> [PROBLEM DESCRIPTION]
Below are entries. Copy exactly the lines running from the line that holds "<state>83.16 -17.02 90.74" to the line that holds "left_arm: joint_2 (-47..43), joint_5", with both ends included.

[[ PROVIDED MATERIAL open ]]

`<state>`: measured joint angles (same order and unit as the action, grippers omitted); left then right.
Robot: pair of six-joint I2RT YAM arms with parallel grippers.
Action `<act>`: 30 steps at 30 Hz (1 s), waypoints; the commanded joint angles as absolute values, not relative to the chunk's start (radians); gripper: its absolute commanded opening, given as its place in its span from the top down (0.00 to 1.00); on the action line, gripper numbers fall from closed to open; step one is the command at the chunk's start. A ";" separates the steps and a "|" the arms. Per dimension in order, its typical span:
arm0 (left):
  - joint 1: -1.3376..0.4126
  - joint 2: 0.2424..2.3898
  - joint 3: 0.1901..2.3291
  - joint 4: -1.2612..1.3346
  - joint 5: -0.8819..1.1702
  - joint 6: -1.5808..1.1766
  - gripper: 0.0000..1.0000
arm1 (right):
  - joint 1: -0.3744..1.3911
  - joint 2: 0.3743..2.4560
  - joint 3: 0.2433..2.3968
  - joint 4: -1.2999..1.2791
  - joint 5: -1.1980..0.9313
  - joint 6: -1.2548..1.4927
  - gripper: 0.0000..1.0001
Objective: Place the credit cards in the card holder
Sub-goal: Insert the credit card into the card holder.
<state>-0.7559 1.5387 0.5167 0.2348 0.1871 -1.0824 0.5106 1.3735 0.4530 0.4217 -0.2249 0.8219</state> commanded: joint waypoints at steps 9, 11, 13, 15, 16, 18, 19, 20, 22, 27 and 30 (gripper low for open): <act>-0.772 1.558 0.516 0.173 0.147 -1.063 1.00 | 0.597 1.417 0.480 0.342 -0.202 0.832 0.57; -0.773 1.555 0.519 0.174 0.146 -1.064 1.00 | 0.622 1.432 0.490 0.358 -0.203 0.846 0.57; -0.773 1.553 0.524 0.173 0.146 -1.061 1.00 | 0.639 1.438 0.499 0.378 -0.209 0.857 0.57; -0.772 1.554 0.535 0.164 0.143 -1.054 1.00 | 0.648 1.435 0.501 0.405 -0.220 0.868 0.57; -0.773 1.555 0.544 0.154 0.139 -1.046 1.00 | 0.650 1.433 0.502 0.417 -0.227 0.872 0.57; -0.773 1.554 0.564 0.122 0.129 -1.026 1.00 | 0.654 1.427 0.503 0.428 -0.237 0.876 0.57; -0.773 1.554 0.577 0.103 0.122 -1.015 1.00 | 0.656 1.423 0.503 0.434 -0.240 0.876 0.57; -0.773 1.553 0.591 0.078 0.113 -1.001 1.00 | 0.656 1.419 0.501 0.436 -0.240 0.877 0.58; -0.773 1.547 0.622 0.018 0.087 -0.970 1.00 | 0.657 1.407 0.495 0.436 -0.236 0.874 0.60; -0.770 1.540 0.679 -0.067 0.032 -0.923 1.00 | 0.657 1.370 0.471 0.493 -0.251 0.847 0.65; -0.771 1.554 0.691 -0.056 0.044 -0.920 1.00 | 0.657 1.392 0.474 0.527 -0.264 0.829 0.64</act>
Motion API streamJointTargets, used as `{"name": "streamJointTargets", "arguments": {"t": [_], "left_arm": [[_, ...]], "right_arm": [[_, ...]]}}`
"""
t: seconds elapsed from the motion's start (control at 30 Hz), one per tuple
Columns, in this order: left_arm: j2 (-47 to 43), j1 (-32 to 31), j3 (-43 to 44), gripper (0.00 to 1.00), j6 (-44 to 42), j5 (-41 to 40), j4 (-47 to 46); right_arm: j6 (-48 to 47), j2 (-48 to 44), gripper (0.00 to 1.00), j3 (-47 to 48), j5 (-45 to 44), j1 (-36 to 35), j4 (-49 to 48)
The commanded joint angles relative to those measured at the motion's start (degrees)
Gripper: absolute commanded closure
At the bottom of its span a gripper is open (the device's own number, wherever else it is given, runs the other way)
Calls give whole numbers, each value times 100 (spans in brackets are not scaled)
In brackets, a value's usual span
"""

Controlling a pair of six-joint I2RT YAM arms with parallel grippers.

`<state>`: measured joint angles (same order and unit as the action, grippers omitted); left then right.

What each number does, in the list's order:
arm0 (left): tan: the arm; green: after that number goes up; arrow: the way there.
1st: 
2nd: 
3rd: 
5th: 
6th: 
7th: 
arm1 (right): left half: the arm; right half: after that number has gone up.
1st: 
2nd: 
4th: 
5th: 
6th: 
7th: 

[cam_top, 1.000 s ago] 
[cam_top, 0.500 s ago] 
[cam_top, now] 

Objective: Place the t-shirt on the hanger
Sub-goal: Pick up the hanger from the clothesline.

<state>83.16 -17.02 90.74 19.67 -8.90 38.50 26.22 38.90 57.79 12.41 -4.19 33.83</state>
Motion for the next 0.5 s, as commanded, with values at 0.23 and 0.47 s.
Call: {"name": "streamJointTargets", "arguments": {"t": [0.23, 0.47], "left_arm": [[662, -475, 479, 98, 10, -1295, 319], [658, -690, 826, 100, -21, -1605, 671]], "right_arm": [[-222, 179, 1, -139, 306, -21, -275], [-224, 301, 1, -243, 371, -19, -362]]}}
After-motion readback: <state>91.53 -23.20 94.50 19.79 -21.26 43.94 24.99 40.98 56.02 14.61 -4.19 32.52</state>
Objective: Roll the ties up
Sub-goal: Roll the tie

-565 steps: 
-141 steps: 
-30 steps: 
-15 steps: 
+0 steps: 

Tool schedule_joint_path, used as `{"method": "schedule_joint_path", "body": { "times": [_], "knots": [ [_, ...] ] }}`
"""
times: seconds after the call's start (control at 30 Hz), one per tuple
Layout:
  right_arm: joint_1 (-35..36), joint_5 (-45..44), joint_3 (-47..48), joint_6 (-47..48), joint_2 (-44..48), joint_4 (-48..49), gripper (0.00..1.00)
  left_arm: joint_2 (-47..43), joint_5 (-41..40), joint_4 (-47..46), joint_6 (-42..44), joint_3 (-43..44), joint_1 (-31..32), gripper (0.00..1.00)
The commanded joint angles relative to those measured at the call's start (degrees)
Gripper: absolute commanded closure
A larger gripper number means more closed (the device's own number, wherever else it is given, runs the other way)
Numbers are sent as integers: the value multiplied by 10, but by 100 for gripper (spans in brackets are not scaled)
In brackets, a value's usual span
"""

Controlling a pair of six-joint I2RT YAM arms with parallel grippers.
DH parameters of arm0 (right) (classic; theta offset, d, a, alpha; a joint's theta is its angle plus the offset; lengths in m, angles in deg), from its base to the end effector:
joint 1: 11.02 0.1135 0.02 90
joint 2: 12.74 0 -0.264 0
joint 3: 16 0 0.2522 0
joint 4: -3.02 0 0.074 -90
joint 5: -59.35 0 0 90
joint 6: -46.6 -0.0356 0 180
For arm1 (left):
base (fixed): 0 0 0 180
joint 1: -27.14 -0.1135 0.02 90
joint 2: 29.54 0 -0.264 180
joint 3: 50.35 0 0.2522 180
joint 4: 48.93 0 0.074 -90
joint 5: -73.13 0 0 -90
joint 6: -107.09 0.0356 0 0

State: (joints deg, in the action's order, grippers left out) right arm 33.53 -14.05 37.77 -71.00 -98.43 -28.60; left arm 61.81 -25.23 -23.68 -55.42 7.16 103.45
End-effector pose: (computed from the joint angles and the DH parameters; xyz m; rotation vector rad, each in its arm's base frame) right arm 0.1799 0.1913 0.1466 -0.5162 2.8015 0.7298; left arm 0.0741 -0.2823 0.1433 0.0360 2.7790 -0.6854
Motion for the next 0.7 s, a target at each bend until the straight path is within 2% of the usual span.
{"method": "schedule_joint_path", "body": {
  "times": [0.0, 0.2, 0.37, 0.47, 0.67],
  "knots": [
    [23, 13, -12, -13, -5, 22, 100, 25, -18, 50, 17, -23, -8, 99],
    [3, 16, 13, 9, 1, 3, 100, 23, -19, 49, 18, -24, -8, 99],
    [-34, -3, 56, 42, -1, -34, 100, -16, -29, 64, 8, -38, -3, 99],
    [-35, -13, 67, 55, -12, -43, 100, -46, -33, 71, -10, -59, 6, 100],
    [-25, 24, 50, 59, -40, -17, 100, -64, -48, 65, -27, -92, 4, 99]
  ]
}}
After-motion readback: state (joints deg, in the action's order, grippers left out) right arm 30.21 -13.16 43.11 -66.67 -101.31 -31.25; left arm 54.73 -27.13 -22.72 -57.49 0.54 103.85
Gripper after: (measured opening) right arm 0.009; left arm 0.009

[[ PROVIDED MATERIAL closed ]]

> [RESPONSE BELOW]
<state>83.16 -17.02 90.74 19.67 -8.90 38.50 26.22 38.90 57.79 12.41 -4.19 33.83</state>
Motion for the next 0.5 s, as commanded, with values at 0.23 and 0.47 s.
Call: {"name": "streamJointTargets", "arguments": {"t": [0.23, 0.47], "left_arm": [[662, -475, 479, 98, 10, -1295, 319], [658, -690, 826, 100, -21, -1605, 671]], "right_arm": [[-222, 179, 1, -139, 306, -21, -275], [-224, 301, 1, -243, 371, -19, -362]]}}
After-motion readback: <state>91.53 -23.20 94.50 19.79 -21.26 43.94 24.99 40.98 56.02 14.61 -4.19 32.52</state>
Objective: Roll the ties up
Sub-goal: Roll the tie

-565 steps: 
-141 steps: 
-30 steps: 
-15 steps: 
+0 steps: 

Tool schedule_joint_path, used as `{"method": "schedule_joint_path", "body": { "times": [_], "knots": [ [_, ...] ] }}`
"""
times: seconds after the call's start (control at 30 Hz), one per tuple
Layout:
  right_arm: joint_1 (-35..36), joint_5 (-45..44), joint_3 (-47..48), joint_6 (-47..48), joint_2 (-44..48), joint_4 (-48..49), gripper (0.00..1.00)
  left_arm: joint_2 (-47..43), joint_5 (-41..40), joint_4 (-47..46), joint_6 (-42..44), joint_3 (-43..44), joint_1 (-31..32), gripper (0.00..1.00)

Nothing further is required of this output.